Ringfort (Rath), Cloncannon, Co. Tipperary
Co. Tipperary |
Ringforts
On an east-west ridge in the uplands of north Tipperary, three ringforts sit in a loose line, close enough that each would have been visible from the others.
The one at Cloncannon is the middle of this trio, with companions lying to both the west and east. That kind of clustering is not unusual in the Irish landscape, where ringforts, the circular farmstead enclosures of the early medieval period, roughly the fifth to twelfth centuries, tend to appear in groups rather than isolation, hinting at a settled agricultural community spread across the same terrain over generations.
The Cloncannon example is a fairly compact site, measuring 35 metres across in the north-south direction. It follows the classic rath form: a circular area defined by an earthen and stone bank, here about three metres wide, with a fosse, or defensive ditch, running outside it. The bank stands roughly half a metre above the interior ground level but rises a more imposing two metres on its outer face, a difference that reflects how the material dug from the fosse was piled outward to maximise the visual barrier to anyone approaching from outside.
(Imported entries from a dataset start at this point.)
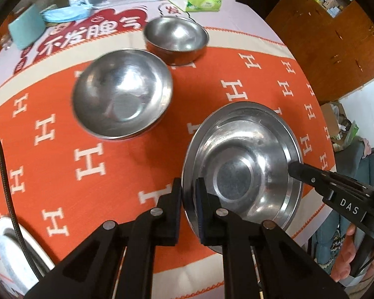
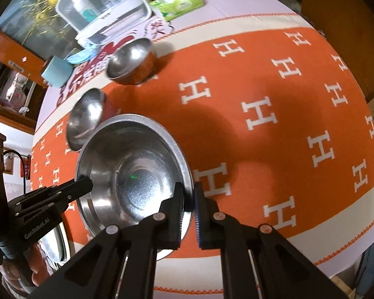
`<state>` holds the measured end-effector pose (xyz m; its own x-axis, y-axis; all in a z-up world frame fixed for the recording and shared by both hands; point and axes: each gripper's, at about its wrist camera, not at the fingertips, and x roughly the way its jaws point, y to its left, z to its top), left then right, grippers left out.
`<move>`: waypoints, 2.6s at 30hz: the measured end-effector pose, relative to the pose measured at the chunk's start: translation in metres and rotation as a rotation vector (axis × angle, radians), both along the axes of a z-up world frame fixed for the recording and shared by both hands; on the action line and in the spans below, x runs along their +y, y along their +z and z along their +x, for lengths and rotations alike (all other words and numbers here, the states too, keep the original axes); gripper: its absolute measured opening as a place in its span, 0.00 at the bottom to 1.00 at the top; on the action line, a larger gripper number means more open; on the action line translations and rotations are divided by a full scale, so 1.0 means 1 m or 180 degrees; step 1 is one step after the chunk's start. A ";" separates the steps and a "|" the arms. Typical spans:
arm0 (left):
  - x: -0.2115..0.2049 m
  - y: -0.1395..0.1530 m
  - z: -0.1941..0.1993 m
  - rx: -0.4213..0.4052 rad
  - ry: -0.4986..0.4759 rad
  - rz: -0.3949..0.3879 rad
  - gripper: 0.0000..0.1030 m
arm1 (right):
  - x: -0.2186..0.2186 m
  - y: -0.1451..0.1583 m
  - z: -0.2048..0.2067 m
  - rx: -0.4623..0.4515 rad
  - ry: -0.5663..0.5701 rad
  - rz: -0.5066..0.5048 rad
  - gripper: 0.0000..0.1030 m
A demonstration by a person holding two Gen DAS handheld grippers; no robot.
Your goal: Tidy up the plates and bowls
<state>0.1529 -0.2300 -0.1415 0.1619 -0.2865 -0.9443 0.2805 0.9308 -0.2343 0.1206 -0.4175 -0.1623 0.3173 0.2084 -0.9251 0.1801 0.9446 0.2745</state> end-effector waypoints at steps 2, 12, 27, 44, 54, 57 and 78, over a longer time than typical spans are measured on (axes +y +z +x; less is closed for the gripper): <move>0.008 0.007 -0.005 -0.0041 0.0034 0.0000 0.08 | 0.008 0.006 -0.002 -0.0026 0.0057 0.0002 0.08; 0.073 0.026 -0.044 -0.0123 0.0306 0.0055 0.08 | 0.065 0.024 -0.014 -0.0112 0.0471 0.0008 0.08; 0.134 0.002 -0.089 0.0088 0.0564 0.0129 0.10 | 0.134 0.011 -0.037 -0.0026 0.0890 0.0001 0.08; 0.150 -0.046 -0.105 0.0261 0.0549 0.0221 0.10 | 0.156 -0.038 -0.050 0.0291 0.0908 -0.0065 0.08; 0.148 -0.060 -0.102 0.0338 0.0505 0.0241 0.10 | 0.160 -0.047 -0.048 0.0344 0.0916 -0.0131 0.08; 0.147 -0.062 -0.102 0.0311 0.0490 0.0266 0.11 | 0.162 -0.048 -0.048 0.0349 0.0928 -0.0145 0.08; 0.153 -0.040 -0.105 0.0100 0.0553 0.0263 0.65 | 0.162 -0.039 -0.057 0.0251 0.0873 -0.0047 0.27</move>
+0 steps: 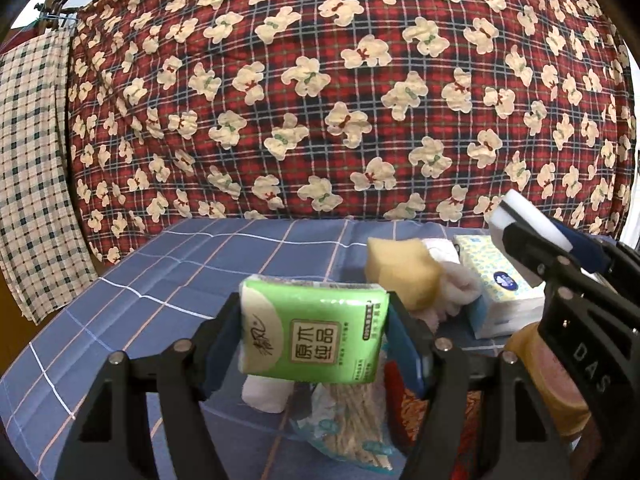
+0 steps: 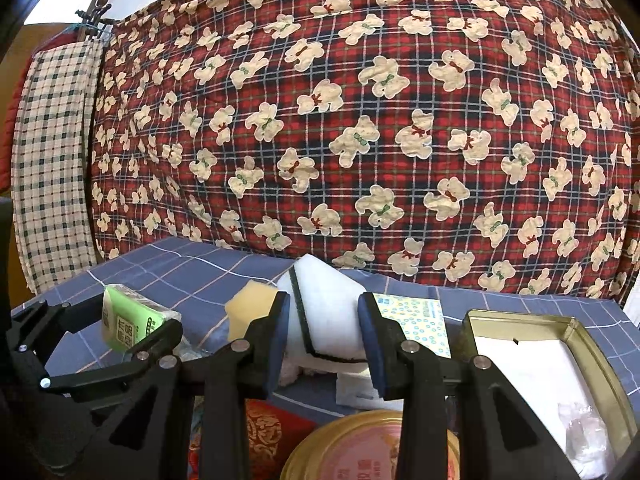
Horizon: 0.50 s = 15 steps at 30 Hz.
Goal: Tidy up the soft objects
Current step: 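Carry the green tissue pack and white foam block with both tools over the tray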
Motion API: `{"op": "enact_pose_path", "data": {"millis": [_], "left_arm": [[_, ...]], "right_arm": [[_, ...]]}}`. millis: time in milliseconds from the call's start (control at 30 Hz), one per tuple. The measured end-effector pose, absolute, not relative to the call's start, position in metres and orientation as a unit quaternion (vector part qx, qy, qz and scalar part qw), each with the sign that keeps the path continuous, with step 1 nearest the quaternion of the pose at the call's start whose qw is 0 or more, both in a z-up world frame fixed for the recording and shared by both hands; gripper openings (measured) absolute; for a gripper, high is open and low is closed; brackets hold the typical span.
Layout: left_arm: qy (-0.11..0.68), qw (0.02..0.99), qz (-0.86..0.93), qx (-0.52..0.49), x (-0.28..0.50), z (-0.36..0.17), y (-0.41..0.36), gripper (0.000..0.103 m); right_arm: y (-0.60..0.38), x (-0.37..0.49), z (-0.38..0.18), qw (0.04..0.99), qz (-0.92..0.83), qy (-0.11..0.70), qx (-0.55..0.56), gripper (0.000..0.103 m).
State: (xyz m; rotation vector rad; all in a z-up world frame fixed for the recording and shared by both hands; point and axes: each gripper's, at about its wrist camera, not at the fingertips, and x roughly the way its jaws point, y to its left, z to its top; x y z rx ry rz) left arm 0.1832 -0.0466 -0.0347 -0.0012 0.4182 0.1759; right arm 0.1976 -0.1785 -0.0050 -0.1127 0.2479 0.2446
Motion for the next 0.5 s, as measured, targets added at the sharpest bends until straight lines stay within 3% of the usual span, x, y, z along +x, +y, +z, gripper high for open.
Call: {"op": "enact_pose_path", "data": {"millis": [500], "left_arm": [[0.225,0.973,0.058,0.004,0.192,-0.037,-0.057,0.069]], "right_arm": [[-0.190,0.198,-0.002,0.985,0.110,0.122,-0.043,0.037]]}}
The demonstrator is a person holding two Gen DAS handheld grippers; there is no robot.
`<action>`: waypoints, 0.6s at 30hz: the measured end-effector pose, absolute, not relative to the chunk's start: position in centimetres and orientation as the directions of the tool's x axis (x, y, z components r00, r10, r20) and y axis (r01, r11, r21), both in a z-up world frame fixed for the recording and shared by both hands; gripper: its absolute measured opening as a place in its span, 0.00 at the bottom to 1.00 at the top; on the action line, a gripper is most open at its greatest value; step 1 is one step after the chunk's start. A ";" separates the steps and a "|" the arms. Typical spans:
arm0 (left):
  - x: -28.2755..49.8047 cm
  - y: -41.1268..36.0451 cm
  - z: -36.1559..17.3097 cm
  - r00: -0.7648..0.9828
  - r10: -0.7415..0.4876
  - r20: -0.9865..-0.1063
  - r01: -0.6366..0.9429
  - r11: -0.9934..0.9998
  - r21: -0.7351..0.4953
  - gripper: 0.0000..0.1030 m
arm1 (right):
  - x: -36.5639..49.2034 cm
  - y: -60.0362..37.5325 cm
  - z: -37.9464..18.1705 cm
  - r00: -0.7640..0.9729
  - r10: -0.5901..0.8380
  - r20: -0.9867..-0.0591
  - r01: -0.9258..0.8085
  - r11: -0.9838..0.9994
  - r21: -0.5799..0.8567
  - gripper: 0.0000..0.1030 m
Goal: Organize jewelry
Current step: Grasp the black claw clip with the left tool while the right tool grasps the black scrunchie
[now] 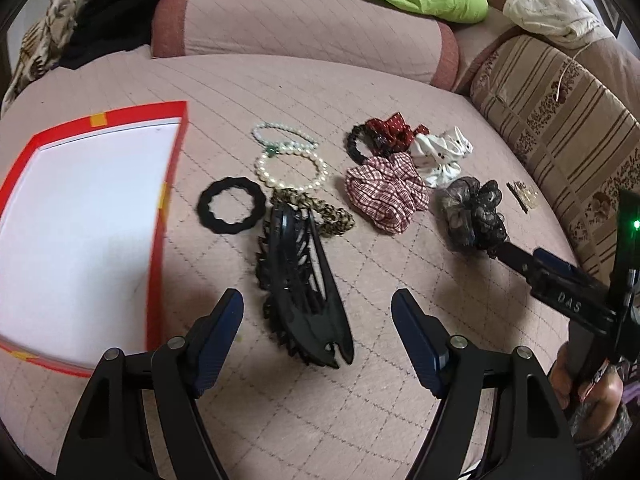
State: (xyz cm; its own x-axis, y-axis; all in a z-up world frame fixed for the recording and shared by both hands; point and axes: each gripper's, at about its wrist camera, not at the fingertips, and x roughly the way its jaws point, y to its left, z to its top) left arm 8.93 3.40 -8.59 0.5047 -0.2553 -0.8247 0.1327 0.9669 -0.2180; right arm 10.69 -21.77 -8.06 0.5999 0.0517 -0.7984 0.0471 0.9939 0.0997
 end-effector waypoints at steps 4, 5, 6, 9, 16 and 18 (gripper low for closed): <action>9.8 2.8 -9.4 0.482 -0.270 -0.834 0.144 0.963 -0.228 0.74 | 12.0 -21.3 -8.3 0.609 0.050 -0.791 0.032 0.996 0.087 0.91; 10.0 2.7 -9.6 0.474 -0.273 -0.837 0.144 0.962 -0.232 0.74 | 12.3 -21.2 -8.4 0.610 0.047 -0.791 0.032 0.996 0.083 0.91; 10.2 2.6 -9.9 0.467 -0.274 -0.841 0.145 0.962 -0.232 0.74 | 12.6 -21.2 -8.5 0.611 0.044 -0.791 0.033 0.996 0.081 0.91; 10.6 2.3 -10.4 0.457 -0.274 -0.847 0.147 0.962 -0.231 0.74 | 13.5 -21.1 -8.8 0.609 0.036 -0.793 0.039 0.996 0.075 0.91; 10.8 2.1 -11.2 0.439 -0.248 -0.863 0.133 0.969 -0.210 0.40 | 14.5 -20.0 -9.4 0.605 0.024 -0.796 0.016 0.999 0.043 0.80; 10.7 2.4 -11.1 0.434 -0.253 -0.864 0.124 0.967 -0.221 0.38 | 14.6 -19.8 -9.6 0.592 0.045 -0.805 0.000 0.998 0.056 0.61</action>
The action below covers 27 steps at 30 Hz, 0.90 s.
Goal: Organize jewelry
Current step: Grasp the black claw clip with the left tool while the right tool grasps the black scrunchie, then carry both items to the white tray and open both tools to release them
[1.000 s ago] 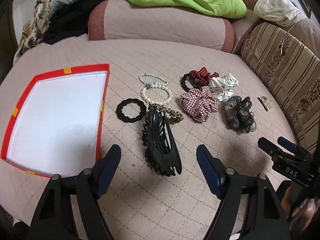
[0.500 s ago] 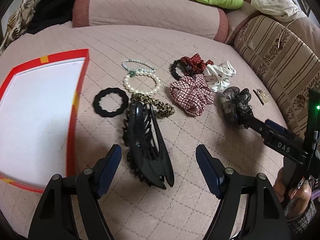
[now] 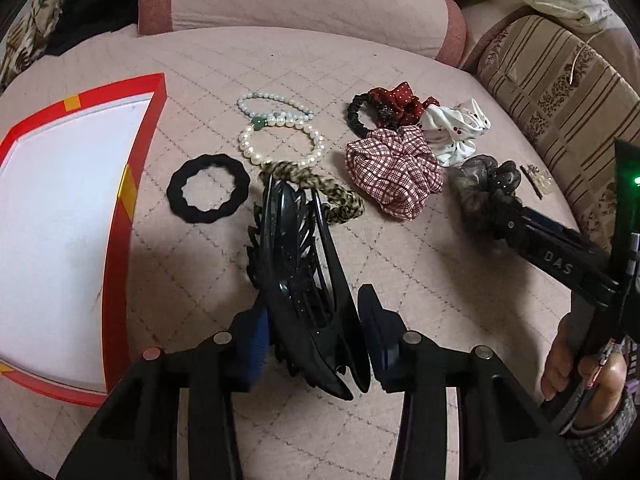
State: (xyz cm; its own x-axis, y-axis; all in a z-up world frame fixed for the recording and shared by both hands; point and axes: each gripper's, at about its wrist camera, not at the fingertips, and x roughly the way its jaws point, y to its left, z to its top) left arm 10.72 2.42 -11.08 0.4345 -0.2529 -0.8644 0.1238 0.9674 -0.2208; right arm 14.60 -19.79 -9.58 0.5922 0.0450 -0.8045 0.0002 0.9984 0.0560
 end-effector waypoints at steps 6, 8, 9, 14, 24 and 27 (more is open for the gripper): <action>9.3 2.9 -10.0 0.432 -0.258 -0.864 0.117 0.966 -0.229 0.34 | 13.9 -19.6 -9.2 0.571 0.102 -0.814 -0.022 0.994 0.109 0.17; 8.6 3.1 -9.5 0.433 -0.264 -0.862 0.118 0.964 -0.236 0.33 | 13.3 -19.8 -8.8 0.565 0.126 -0.815 -0.028 0.991 0.134 0.13; 8.4 3.2 -9.2 0.434 -0.270 -0.860 0.119 0.963 -0.242 0.33 | 12.9 -19.9 -8.6 0.561 0.142 -0.815 -0.030 0.988 0.152 0.11; 6.6 3.7 -7.5 0.450 -0.294 -0.843 0.125 0.956 -0.267 0.33 | 10.4 -20.2 -7.8 0.540 0.192 -0.819 -0.038 0.978 0.204 0.10; 3.4 6.1 -4.2 0.532 -0.275 -0.800 0.123 0.961 -0.249 0.33 | 6.1 -17.0 -5.5 0.525 0.266 -0.809 -0.133 0.964 0.231 0.09; 3.0 8.0 -3.7 0.561 -0.243 -0.792 0.084 0.968 -0.237 0.33 | 5.6 -15.2 -4.5 0.524 0.289 -0.801 -0.182 0.957 0.227 0.09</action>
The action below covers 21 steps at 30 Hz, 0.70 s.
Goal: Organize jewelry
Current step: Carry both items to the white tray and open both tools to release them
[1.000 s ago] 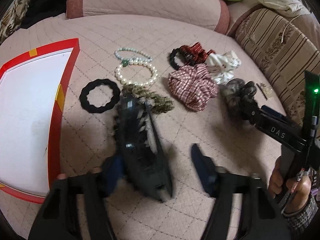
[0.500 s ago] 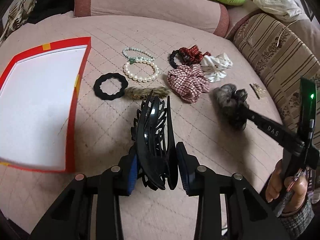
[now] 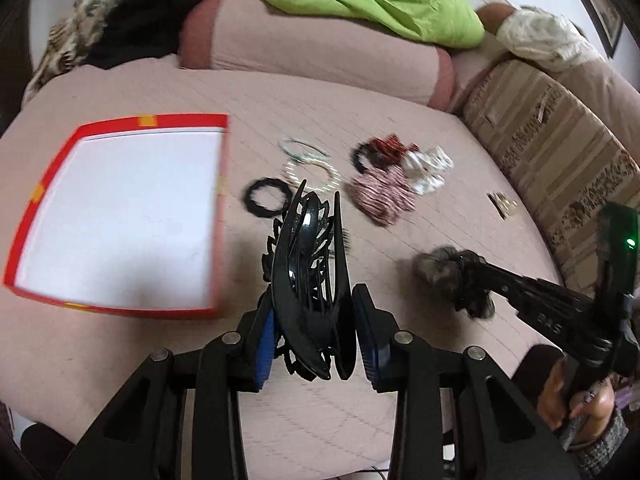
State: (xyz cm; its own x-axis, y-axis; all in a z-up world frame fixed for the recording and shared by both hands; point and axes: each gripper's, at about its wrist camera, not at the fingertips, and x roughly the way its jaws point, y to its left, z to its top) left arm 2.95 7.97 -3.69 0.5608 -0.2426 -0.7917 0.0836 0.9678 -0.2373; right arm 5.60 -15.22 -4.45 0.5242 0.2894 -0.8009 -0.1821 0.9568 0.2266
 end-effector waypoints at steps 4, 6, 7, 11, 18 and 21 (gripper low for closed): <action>2.8 11.4 -3.1 0.594 -0.193 -0.781 0.006 0.972 -0.236 0.33 | 5.4 -12.3 -3.3 0.513 0.323 -0.795 -0.253 0.942 0.220 0.09; 2.7 13.5 -3.0 0.609 -0.172 -0.775 -0.039 0.968 -0.246 0.34 | 5.4 -10.8 -2.9 0.507 0.333 -0.795 -0.286 0.935 0.209 0.09; 2.7 14.3 -2.9 0.614 -0.161 -0.773 -0.056 0.968 -0.246 0.34 | 5.4 -10.2 -2.7 0.503 0.339 -0.795 -0.300 0.931 0.207 0.09; 2.6 17.8 -3.0 0.630 -0.102 -0.770 -0.136 0.962 -0.238 0.34 | 6.1 -6.9 -2.2 0.471 0.382 -0.796 -0.361 0.906 0.221 0.09; 2.5 23.2 -3.2 0.643 -0.024 -0.765 -0.235 0.945 -0.227 0.34 | 7.1 -1.6 -0.4 0.468 0.417 -0.779 -0.449 0.871 0.197 0.08; 2.9 25.2 -3.1 0.646 0.014 -0.763 -0.266 0.941 -0.208 0.34 | 8.0 0.5 0.5 0.460 0.446 -0.768 -0.473 0.855 0.213 0.08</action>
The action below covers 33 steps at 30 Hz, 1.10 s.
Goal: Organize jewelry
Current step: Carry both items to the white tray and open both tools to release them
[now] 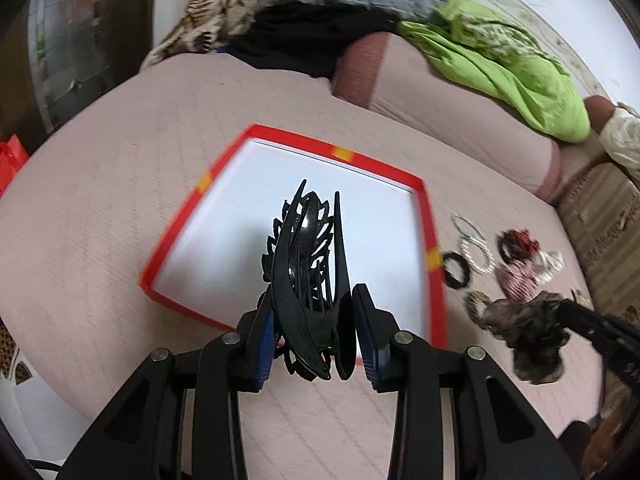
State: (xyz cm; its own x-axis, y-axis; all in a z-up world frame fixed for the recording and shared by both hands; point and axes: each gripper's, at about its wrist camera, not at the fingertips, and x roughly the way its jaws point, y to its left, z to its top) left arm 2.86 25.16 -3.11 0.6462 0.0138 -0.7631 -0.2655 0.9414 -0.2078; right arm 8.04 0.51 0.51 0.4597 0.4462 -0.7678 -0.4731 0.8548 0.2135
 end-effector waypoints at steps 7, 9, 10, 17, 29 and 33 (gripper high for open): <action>3.9 29.3 -4.4 0.612 0.087 -0.786 -0.347 0.923 -0.167 0.34 | 9.7 6.4 0.5 0.434 0.487 -0.758 -0.538 0.815 0.216 0.08; 4.1 30.2 -5.0 0.595 0.097 -0.798 -0.367 0.916 -0.163 0.34 | 10.1 8.4 -0.4 0.409 0.491 -0.769 -0.556 0.803 0.217 0.08; 4.2 30.6 -5.3 0.589 0.098 -0.802 -0.373 0.914 -0.162 0.34 | 10.0 8.9 -0.7 0.403 0.490 -0.773 -0.561 0.799 0.214 0.08; 5.6 32.1 -6.9 0.552 0.110 -0.826 -0.396 0.907 -0.144 0.34 | 11.4 12.9 -5.3 0.313 0.466 -0.828 -0.576 0.786 0.225 0.08; 5.9 31.7 -6.8 0.565 0.120 -0.817 -0.401 0.905 -0.144 0.41 | 11.2 13.8 -7.2 0.276 0.472 -0.837 -0.587 0.773 0.242 0.20; 5.2 31.5 -5.9 0.581 0.129 -0.804 -0.419 0.894 -0.160 0.52 | 10.9 12.9 -5.9 0.318 0.486 -0.814 -0.577 0.780 0.241 0.56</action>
The fosse itself is three metres wide and survives to about 0.4 metres in depth. The entrance, a gap of eight metres, sits at the north-east, which is a commonly observed orientation for ringfort entrances across Ireland. The bank and fosse are best preserved along the southern and western arc, suggesting that the northern and eastern sections have suffered more from erosion or agricultural activity over the centuries.